È quanto dichiarato dal senatore lucano M5S, componente delle  commissioni Giustizia ed Ecomafie, Arnaldo Lomuti, che, sollecitato dal consigliere comunale pentastellato, Domenico Teto, ha fatto un sopralluogo nella cittadina in provincia di Potenza accompagnato dai deputati sempre M5S, Luciano Cillis, della Commissione agricoltura, e la siciliana Caterina Licatini, commissione Ambiente e commissione Ecomafie.
Erano presenti anche il direttore generale dell’Acquedotto Lucano, Enrico Gerardo Marotta, e il sindaco della comunità, Viviana Cervellino.

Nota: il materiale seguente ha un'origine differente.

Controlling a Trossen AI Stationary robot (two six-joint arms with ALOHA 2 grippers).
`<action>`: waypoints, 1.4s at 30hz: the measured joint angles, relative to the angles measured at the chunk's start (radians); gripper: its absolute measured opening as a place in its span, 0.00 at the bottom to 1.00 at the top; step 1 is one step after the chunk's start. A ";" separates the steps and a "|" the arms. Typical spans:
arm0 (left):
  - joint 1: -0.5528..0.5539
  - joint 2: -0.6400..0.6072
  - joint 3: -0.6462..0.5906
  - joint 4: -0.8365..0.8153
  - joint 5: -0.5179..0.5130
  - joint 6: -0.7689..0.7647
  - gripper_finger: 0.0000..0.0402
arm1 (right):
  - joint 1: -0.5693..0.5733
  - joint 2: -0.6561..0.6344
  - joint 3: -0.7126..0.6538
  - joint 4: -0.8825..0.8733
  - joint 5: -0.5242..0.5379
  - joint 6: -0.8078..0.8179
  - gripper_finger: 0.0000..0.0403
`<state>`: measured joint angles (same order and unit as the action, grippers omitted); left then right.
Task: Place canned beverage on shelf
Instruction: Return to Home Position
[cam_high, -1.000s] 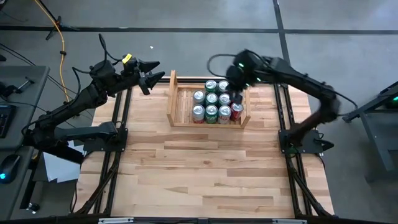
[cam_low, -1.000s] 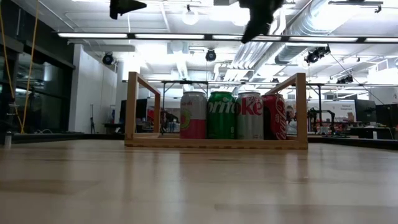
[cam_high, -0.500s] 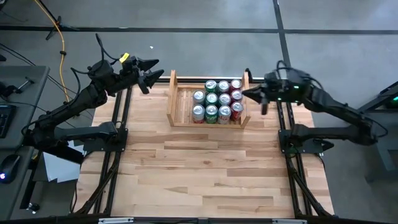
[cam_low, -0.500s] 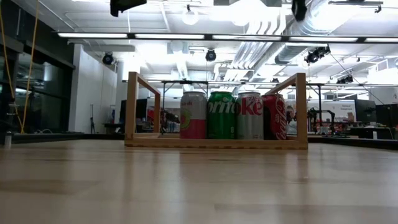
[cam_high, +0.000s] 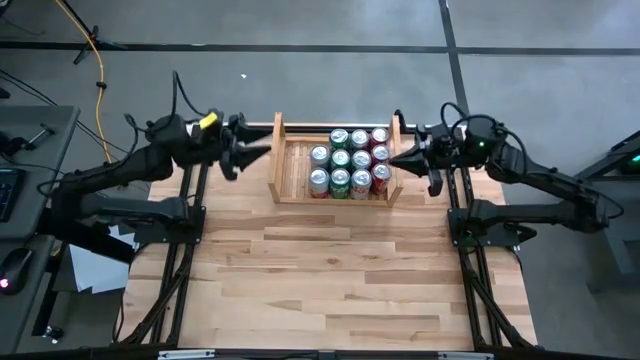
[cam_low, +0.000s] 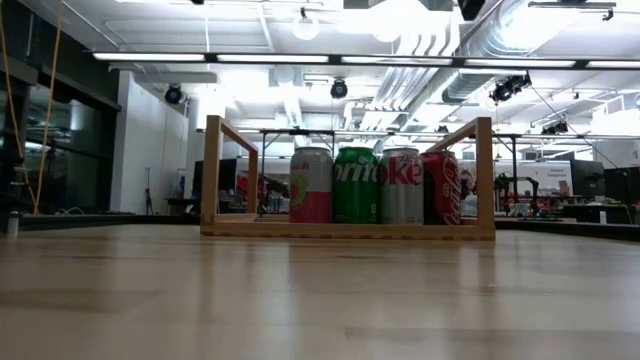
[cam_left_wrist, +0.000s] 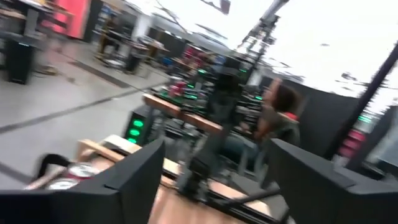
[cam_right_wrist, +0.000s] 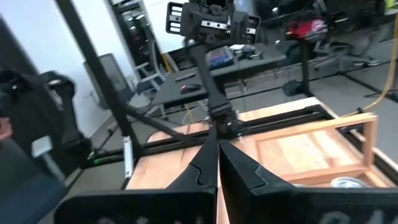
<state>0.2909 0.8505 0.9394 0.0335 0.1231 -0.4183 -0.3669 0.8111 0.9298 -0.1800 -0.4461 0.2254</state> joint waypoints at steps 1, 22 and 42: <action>-0.035 0.000 0.000 0.002 -0.010 0.001 0.67 | 0.011 0.003 0.000 0.000 0.000 -0.003 0.00; -0.338 -0.114 -0.081 0.034 -0.138 0.195 0.01 | 0.226 0.014 0.000 0.015 0.155 0.186 0.00; -0.338 -0.107 -0.110 0.051 -0.242 0.291 0.00 | 0.226 0.014 0.000 0.020 0.140 0.123 0.00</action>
<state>-0.0467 0.7437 0.8295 0.0842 -0.1188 -0.1271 -0.1410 0.8249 0.9302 -0.1596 -0.3061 0.3481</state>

«Sono stata in Basilicata, a Genzano di Lucania – ha dichiarato la Licatini – per capire come trovare una soluzione a una situazione incresciosa che è oggetto di una procedura di infrazione e che mi ricorda tanto quella della mia Sicilia. Dove da anni, ora anche come parlamentare, combatto in ogni modo possibile. Per me è inconcepibile pensare che per decenni si siano costruiti interi quartieri senza predisporre una rete fognaria adeguata. E non c’è dubbio che a Genzano ci troviamo in situazioni analoghe alla mia Sicilia, con una parte della rete fognaria priva di un collettamento e un convogliamento delle acque reflue al depuratore. Il quale, a sua volta, non funziona adeguatamente dato che presenta una carica batterica non a norma».

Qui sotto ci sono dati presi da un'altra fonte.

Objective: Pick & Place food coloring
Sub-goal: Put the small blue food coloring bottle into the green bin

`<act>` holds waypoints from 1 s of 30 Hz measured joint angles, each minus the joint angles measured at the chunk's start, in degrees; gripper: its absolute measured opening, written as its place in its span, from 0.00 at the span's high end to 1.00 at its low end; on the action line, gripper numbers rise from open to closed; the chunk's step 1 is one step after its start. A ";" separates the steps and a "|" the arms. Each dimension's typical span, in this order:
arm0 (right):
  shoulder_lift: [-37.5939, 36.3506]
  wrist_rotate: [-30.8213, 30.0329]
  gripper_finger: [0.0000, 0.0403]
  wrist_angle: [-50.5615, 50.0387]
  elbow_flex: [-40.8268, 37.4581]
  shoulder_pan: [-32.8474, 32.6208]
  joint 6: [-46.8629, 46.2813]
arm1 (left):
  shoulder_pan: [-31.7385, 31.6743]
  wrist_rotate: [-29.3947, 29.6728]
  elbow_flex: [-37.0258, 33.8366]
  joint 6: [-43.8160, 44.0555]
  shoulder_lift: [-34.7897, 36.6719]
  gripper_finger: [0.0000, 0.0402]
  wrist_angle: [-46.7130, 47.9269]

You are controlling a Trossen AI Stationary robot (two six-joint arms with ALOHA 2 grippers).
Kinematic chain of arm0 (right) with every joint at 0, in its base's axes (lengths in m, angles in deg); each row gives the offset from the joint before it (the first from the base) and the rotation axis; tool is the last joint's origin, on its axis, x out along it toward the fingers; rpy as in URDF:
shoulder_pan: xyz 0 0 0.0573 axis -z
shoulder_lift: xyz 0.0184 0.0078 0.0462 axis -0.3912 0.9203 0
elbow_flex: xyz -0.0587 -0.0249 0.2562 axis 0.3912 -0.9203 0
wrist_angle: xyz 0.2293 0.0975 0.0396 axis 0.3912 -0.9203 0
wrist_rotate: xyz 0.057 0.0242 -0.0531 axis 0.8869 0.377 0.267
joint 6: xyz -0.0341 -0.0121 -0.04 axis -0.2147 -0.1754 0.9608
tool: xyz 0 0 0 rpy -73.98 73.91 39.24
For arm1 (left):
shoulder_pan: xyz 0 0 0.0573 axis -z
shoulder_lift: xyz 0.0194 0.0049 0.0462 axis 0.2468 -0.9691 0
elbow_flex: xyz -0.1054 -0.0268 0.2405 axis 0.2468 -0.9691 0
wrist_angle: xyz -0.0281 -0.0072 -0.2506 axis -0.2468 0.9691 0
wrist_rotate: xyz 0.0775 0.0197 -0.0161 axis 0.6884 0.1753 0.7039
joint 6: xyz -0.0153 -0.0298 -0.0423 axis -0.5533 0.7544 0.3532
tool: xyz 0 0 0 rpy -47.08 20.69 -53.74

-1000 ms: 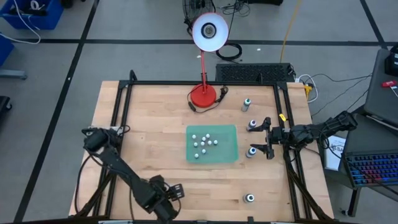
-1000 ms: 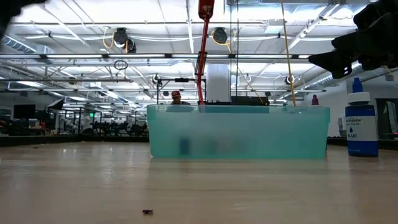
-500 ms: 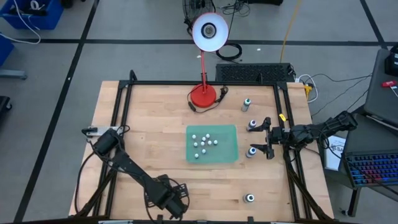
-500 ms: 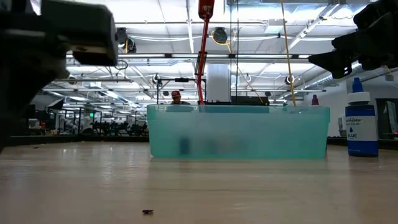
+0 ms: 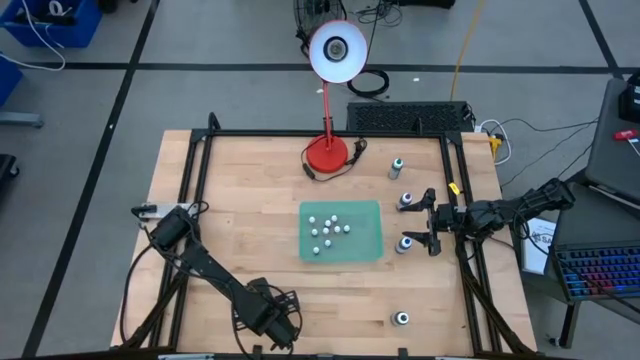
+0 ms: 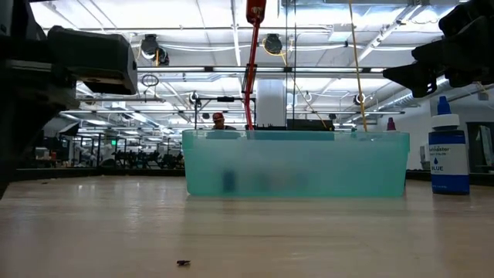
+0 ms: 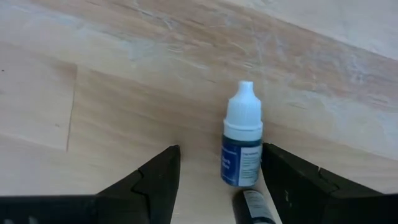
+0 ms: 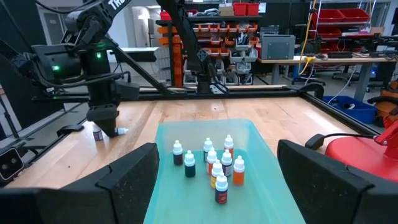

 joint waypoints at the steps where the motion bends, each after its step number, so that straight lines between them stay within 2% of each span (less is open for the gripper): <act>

«Acque reflue “non a norma” che poi finiscono o nei campi o nella diga di Genzano e ritornano nel ciclo della catena alimentare umana»ha spiegato il deputato Cillis.

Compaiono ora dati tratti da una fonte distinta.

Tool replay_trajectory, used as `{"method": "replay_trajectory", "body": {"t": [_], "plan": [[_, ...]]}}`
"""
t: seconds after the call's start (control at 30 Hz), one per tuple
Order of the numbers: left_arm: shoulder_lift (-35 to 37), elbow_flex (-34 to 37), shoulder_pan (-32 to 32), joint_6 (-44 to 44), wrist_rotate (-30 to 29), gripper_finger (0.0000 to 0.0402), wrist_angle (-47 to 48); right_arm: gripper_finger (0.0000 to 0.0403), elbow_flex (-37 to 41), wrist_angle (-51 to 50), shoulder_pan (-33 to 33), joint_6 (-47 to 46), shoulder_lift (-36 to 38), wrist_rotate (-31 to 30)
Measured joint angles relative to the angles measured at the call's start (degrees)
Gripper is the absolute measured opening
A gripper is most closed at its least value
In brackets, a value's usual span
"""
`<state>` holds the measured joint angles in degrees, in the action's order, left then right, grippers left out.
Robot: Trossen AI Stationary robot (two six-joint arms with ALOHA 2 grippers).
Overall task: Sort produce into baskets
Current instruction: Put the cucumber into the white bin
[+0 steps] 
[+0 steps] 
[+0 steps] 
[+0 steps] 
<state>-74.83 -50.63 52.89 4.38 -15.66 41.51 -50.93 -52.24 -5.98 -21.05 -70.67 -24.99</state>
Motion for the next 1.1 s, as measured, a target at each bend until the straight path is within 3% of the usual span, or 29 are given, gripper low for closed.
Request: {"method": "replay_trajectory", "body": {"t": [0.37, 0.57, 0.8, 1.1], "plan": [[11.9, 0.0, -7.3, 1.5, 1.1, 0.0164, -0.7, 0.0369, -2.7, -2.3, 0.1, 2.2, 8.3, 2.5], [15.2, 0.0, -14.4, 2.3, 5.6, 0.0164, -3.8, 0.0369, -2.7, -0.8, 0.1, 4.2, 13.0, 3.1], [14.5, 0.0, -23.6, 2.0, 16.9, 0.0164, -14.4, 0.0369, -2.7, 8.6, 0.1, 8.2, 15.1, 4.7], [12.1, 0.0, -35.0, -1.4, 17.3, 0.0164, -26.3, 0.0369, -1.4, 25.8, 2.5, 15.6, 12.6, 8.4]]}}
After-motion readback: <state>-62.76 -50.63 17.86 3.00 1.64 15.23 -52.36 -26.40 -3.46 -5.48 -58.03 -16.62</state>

Eppure, l’Acquedotto lucano, per sanare la questione di Genzano aveva avuto ben 3 milioni e 170 milioni di euro già nel 2002, opera rifinanziata nel 2013, senza che a tutt’oggi sia mai partita.
Fondi che non si sa al momento come siano stati ripartiti e spesi né le priorità sostitutive assegnate successivamente dall’ente idrico lucano.
“Appena rientro a Roma – ha promesso Caterina Licatini – cercherò di capire come sono stati impegnati questi fondi e non escludo, se l’Acquedotto lucano non si dimostra in grado di poter realizzare i completamenti della rete fognaria di Genzano, di chiedere il Commissariamento della gestione del depuratore”.